• Problem to solve: Using the records below, repeat exactly the lines from the one holding "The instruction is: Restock" through the one holding "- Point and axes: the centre", both ends included, and no others.

★ ★ ★ ★

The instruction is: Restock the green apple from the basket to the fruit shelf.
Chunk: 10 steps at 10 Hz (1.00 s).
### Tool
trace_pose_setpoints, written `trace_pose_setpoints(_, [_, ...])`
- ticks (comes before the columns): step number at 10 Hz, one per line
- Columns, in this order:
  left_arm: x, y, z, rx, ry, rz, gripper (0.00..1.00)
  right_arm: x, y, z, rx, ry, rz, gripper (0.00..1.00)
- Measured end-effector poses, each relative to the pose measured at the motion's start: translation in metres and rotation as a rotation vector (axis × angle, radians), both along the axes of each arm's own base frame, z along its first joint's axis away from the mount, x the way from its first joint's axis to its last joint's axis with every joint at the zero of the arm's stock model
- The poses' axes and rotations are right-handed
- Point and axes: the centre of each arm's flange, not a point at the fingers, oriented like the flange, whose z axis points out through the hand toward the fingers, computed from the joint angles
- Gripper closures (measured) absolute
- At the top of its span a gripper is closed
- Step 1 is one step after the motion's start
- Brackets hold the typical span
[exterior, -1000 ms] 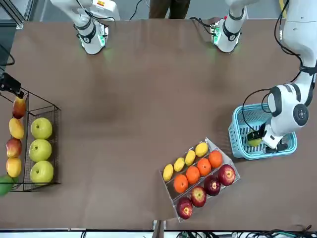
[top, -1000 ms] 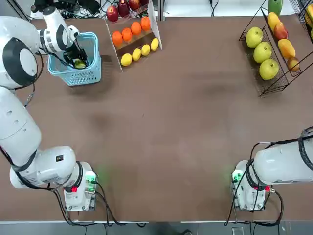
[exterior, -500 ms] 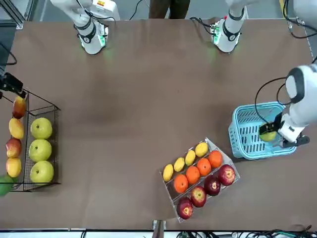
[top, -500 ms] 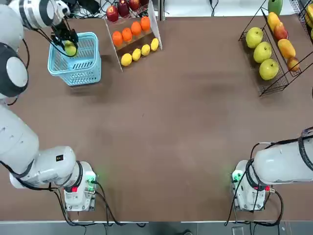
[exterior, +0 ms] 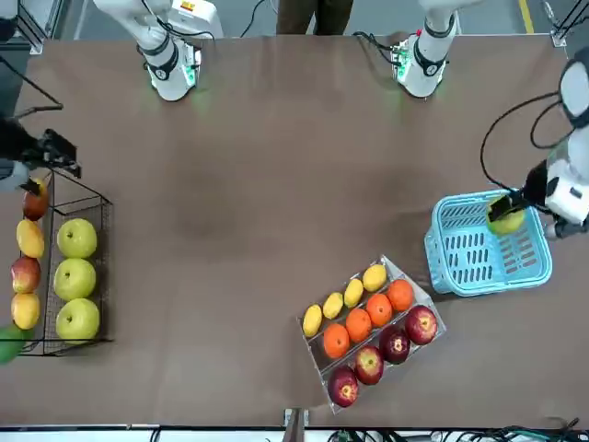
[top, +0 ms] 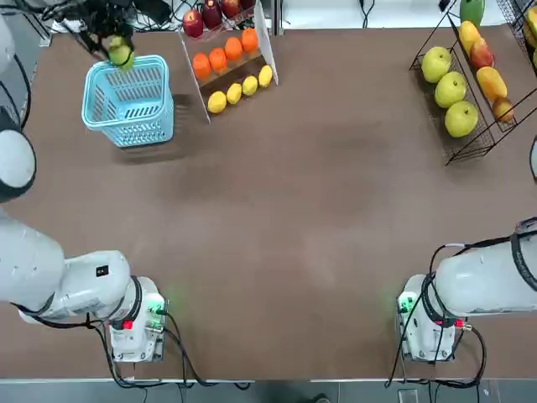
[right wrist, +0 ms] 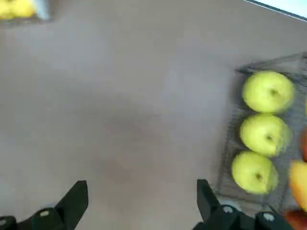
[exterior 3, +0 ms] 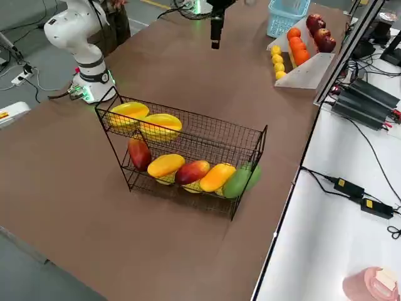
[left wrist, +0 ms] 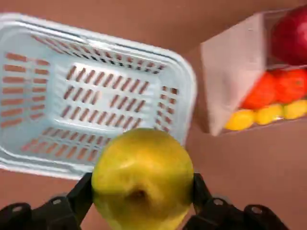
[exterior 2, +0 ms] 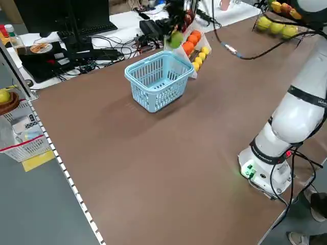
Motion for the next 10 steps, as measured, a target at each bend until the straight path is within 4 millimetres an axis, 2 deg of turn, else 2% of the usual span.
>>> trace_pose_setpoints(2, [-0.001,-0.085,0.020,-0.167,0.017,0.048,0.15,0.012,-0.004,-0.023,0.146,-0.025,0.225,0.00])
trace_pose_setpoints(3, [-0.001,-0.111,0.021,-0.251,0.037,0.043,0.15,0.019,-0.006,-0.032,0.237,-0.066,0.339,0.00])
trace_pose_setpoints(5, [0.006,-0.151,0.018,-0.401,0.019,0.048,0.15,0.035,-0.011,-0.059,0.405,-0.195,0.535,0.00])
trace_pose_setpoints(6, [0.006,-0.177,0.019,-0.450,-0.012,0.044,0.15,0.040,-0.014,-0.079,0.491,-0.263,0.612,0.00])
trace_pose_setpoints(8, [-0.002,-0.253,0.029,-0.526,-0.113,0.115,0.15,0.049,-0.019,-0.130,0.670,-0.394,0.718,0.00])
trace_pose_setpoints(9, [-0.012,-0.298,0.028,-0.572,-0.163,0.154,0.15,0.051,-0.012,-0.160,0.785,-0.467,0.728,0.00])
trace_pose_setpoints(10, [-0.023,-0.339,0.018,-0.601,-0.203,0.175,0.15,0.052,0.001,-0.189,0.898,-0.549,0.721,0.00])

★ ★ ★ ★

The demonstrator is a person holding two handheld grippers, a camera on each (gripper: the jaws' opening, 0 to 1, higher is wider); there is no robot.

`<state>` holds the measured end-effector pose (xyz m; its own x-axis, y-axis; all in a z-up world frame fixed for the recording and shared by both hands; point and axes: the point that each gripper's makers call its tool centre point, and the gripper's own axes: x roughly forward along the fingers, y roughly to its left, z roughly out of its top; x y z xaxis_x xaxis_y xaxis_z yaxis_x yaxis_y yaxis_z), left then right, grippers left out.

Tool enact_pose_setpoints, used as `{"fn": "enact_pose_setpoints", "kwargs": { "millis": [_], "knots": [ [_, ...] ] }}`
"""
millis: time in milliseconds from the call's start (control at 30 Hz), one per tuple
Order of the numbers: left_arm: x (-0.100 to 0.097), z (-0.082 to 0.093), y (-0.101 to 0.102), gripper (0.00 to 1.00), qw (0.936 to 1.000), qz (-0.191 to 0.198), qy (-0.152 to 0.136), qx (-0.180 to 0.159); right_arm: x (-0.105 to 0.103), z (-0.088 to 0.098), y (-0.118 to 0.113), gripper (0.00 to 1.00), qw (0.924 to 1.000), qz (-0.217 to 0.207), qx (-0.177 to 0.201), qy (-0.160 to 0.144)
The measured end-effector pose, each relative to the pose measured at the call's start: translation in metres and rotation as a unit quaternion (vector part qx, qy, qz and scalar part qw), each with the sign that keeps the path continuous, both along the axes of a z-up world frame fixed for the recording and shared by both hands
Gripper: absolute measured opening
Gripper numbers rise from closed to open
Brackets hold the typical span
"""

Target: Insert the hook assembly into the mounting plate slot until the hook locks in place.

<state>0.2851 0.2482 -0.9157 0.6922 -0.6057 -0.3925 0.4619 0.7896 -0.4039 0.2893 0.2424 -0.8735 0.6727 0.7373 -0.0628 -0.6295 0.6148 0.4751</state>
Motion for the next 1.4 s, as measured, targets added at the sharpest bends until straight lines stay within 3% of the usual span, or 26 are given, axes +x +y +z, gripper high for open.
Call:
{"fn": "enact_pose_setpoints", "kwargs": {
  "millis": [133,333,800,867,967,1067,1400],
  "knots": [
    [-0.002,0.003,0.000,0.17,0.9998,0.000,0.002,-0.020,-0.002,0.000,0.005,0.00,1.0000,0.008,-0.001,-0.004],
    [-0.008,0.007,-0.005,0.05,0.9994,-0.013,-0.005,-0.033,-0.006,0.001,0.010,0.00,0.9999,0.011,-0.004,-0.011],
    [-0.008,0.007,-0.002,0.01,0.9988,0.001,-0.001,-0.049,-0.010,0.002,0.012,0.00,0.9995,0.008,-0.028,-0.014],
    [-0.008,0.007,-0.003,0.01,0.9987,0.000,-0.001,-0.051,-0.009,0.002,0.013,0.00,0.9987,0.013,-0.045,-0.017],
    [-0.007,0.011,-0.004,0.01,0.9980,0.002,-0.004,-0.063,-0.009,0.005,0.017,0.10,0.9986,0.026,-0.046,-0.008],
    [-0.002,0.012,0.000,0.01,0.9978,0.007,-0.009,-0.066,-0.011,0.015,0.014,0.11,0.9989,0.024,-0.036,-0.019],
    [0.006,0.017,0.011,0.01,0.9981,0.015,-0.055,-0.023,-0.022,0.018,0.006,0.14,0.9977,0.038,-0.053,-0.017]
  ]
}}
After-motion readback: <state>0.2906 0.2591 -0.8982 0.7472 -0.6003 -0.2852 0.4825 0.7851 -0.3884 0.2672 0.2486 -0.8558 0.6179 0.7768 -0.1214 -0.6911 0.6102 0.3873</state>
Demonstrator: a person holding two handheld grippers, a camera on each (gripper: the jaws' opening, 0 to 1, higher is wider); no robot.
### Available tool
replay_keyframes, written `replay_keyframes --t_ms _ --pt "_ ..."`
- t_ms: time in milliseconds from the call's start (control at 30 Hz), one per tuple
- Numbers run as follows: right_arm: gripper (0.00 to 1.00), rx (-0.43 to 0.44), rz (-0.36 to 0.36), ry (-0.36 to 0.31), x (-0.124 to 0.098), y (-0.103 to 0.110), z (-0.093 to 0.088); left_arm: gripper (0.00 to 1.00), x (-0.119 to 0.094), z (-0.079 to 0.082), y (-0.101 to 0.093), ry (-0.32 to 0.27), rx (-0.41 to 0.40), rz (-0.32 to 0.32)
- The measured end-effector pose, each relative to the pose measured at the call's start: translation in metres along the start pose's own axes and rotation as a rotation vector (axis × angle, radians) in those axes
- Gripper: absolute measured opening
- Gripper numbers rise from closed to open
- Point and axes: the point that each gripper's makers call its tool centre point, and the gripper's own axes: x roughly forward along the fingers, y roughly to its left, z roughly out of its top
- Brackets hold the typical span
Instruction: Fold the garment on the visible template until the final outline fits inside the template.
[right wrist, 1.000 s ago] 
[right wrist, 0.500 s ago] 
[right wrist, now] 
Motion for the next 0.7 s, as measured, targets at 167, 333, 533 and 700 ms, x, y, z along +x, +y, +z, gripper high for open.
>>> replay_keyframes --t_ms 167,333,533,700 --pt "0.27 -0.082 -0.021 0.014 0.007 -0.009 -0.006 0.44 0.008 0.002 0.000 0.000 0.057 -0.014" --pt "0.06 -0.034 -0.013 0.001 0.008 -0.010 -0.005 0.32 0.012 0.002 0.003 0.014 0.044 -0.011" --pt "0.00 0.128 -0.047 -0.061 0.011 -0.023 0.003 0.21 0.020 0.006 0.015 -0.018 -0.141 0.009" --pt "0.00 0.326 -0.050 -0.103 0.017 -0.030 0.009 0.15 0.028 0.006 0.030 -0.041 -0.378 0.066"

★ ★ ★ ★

• Exercise response:
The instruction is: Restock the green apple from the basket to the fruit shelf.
Chunk: 10 steps at 10 Hz (1.00 s).
### Tool
trace_pose_setpoints, written `trace_pose_setpoints(_, [_, ...])`
- ticks (comes before the columns): step number at 10 Hz, one per line
- Columns, in this order:
  left_arm: x, y, z, rx, ry, rz, gripper (0.00..1.00)
  right_arm: x, y, z, rx, ry, rz, gripper (0.00..1.00)
- Measured end-effector poses, each relative to the pose measured at the motion's start: translation in metres and rotation as a rotation vector (axis × angle, radians), both along the axes of each arm's own base frame, z along its first joint's axis away from the mount, x the way from its first joint's axis to its last joint's axis with every joint at the zero of the arm's stock model
- The poses' axes and rotations are right-handed
- Point and axes: the centre of each arm's flange, not a point at the fingers, oriented like the flange, whose z axis points out through the hand toward the fingers, computed from the joint angles

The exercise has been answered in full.